* [Exercise instructions]
From the entries below, copy every line holding the word "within".

(Records contained in a dataset)
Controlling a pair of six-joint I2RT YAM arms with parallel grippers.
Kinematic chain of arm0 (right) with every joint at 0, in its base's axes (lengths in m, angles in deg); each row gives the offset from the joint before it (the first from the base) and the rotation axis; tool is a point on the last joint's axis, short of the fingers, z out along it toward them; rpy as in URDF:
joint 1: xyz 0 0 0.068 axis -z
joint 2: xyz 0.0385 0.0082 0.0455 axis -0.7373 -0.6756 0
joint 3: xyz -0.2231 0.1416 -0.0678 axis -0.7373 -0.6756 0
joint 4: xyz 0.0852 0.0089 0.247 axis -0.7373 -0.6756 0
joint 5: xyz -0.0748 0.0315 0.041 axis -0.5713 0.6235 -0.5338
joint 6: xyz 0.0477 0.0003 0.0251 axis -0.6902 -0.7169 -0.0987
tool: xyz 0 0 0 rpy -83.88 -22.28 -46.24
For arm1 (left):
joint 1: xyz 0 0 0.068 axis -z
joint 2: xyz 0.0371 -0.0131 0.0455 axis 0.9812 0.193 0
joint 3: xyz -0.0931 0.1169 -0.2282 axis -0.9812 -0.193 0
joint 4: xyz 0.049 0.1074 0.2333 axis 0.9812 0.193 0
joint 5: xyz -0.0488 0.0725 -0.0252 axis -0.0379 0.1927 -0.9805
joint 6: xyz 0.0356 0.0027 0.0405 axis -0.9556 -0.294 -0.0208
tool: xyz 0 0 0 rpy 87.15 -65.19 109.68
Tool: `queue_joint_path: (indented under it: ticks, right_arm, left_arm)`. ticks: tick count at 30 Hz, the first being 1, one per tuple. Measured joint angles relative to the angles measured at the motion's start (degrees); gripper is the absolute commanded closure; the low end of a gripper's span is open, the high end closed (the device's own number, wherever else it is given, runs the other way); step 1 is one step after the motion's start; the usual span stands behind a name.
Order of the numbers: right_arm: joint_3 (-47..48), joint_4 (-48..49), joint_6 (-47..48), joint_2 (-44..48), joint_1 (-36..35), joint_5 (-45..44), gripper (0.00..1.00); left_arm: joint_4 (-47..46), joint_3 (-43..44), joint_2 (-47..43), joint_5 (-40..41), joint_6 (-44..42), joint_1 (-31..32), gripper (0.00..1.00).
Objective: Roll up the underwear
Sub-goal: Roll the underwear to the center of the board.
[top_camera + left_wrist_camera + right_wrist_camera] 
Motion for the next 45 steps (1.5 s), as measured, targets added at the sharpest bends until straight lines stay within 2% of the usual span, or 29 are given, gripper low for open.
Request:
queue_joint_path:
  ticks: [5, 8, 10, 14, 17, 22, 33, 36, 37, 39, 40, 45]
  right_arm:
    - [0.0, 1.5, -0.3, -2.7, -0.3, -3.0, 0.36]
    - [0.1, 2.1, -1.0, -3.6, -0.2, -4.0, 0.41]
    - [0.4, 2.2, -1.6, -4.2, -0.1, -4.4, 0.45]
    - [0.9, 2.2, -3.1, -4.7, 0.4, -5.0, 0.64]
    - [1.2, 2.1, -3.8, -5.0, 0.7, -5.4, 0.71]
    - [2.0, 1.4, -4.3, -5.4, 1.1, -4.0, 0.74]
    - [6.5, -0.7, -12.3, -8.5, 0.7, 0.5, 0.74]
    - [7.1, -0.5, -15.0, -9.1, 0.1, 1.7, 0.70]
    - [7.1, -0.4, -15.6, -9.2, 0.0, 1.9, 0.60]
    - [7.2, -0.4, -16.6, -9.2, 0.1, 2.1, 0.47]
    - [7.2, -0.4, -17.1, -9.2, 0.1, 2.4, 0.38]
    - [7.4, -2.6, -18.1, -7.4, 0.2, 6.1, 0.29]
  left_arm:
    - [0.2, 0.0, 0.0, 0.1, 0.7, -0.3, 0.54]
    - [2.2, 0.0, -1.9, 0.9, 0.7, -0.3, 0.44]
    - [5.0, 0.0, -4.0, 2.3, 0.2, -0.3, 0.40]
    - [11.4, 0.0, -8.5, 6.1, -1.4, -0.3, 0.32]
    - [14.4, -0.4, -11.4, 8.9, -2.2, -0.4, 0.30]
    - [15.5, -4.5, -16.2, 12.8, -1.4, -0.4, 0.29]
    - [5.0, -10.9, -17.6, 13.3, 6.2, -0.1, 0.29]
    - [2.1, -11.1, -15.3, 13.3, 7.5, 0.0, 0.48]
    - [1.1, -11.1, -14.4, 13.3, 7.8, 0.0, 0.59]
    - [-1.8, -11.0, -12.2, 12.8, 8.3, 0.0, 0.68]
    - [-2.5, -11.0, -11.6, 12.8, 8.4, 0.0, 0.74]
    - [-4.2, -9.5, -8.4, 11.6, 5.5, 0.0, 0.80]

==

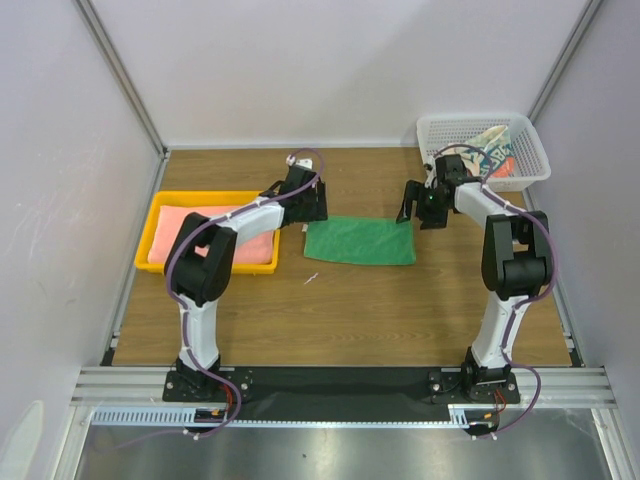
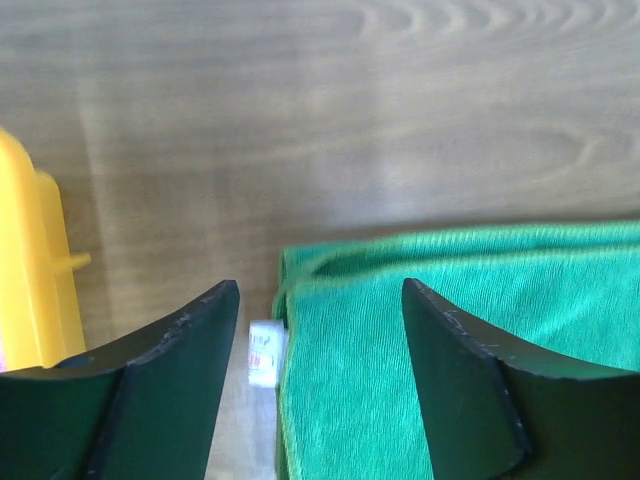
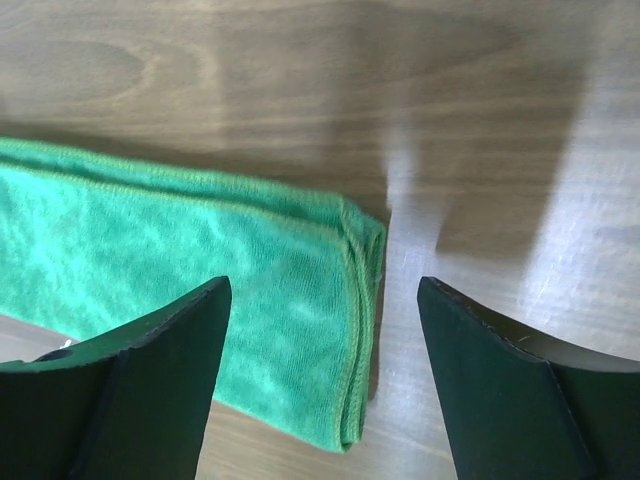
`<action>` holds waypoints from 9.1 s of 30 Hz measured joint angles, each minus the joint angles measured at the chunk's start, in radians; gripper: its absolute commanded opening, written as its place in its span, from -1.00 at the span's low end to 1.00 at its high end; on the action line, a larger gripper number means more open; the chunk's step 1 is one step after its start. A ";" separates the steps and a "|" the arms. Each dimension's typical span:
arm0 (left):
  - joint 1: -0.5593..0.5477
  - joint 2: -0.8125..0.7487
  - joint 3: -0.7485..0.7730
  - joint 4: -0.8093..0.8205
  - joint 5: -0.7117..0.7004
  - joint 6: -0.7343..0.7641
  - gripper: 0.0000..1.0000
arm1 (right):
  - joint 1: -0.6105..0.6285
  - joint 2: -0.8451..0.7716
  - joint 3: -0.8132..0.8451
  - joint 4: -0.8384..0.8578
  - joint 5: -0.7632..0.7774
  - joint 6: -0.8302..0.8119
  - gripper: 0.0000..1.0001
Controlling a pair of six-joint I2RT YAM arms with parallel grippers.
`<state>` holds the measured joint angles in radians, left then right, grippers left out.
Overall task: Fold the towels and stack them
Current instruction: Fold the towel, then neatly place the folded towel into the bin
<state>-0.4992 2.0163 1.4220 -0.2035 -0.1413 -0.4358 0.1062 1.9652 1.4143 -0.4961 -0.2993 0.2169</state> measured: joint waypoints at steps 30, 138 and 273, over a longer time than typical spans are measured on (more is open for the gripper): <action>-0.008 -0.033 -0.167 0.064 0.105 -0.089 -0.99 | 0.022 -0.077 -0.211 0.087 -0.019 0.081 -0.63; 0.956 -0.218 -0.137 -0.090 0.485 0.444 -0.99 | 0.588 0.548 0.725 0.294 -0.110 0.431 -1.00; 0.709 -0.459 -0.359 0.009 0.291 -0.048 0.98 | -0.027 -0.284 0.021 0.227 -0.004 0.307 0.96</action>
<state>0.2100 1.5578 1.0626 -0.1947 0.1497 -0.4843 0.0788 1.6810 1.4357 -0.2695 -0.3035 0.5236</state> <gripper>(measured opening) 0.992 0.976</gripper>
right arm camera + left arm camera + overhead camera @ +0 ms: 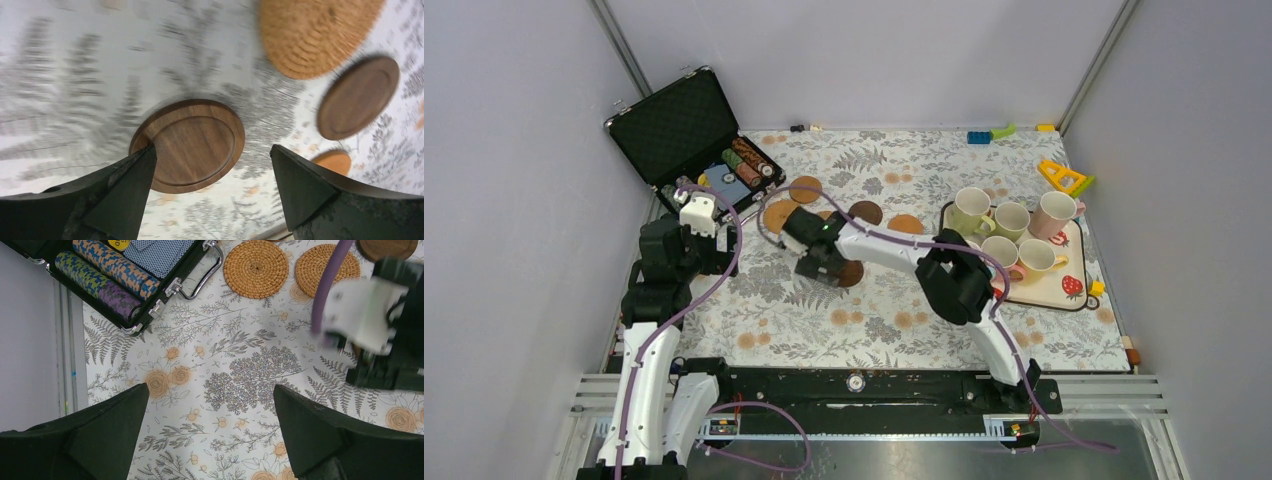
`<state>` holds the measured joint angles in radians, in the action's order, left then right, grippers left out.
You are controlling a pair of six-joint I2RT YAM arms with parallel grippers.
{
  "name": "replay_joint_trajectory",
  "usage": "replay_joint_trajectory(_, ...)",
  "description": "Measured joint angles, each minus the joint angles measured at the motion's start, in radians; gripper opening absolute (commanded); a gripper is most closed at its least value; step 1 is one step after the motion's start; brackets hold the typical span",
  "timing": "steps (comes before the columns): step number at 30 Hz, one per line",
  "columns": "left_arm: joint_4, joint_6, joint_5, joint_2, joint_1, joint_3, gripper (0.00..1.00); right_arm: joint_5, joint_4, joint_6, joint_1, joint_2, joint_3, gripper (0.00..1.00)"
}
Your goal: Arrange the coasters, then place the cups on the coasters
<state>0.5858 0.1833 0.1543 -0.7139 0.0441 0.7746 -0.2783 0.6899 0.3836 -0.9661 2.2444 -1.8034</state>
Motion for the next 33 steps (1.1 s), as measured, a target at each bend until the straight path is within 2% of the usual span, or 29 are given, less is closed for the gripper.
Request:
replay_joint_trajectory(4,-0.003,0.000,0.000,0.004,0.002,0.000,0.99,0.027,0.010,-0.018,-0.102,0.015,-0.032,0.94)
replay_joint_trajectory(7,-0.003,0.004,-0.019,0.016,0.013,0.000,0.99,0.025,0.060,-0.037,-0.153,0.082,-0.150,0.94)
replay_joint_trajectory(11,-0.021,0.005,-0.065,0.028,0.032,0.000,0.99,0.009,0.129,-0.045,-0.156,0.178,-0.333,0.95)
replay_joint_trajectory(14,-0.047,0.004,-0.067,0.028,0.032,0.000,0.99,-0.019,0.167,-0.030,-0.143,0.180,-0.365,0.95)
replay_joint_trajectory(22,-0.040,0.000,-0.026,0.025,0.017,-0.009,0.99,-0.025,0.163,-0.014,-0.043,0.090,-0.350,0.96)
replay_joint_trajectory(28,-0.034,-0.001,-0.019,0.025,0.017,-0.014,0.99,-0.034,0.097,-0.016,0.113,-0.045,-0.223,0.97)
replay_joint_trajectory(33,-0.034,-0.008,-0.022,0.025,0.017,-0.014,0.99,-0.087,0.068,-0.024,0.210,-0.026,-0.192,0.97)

* [Worked solution]
Motion for the next 45 steps (1.5 s), as measured, targets added at the sharpest bends until straight lines stay within 2% of the usual span, or 29 are given, gripper low for open.
Motion for the next 33 steps (1.1 s), as measured, a target at each bend until the straight path is within 2% of the usual span, or 29 are given, less is closed for the gripper.

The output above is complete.